D = Diaper : les couches jetables avec superabsorbant sont clairement supérieures aux couches réutilisables. Grâce aux polymères superabsorbants, l’humidité est rapidement absorbée. Dans les couches réutilisables, ce superabsorbant est absent, la texture du tissu est nettement plus rugueuse et, par conséquent, la peau est toujours irritée davantage par l’humidité constante du tissu et la friction. Les couches jetables s’adaptent parfaitement à la forme du corps grâce à leur texture élastique, ce qui minimise encore les frictions. L’occlusion peut favoriser un érythème fessier déjà enflammé. Il est donc impératif de changer régulièrement les couches jetables malgré leur grande capacité d’absorption.

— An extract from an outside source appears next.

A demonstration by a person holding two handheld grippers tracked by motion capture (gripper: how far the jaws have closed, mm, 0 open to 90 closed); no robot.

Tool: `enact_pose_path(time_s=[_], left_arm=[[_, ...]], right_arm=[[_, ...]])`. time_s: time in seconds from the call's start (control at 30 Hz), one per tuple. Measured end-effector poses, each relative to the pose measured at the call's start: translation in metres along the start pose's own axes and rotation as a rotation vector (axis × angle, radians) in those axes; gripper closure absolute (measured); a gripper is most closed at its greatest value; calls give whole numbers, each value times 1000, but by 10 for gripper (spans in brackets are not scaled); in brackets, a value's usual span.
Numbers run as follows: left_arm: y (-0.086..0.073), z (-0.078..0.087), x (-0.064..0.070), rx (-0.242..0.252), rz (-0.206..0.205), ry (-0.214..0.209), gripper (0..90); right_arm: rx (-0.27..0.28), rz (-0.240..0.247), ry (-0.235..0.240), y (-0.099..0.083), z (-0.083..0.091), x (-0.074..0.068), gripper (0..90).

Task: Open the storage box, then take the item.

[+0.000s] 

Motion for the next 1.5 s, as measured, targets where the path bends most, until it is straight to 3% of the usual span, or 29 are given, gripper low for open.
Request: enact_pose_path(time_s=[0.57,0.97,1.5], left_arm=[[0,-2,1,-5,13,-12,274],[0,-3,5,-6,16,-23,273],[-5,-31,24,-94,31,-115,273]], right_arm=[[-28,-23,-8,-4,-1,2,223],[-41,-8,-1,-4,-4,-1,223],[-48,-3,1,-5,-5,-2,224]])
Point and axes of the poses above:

E = Education : il s’agit ici d’informer les parents sur la pathogenèse de l’érythème fessier [4], mais aussi de les guider pour qu’ils appliquent eux-mêmes les soins à leur enfant et identifient les facteurs de risque [4].
Une brochure d’information et d’éducation pour les parents, qui peut être utilisée librement, est disponible ici : www.kispi.uzh.ch/de/patienten-und-angehoerige/Broschueren/Seiten/default.aspx |
Messages Take-Home
- L’érythème fessier est une affection fréquente chez les nourrissons et les personnes incontinentes, directement liée au port de la couche. Elle guérit sans complications dans la plupart des cas.
- Les symptômes correspondent à ceux de l’eczéma aigu à subaigu et comprennent des macules érythémateuses, des papules, des plaques et, si elles sont plus étendues, des érosions voire des ulcérations. En raison de la pathogenèse, les parties convexes de la peau en contact direct avec la couche sont principalement touchées, tandis que les plis sont libres, du moins initialement.
- Un bon entretien de la zone génitale est efficace pour prévenir l’érythème fessier et essentiel pour le traiter. Le bain régulier de bébé est adapté à cet effet et est doux. Le traitement doit être précoce. Il est essentiel de changer la couche régulièrement et fréquemment.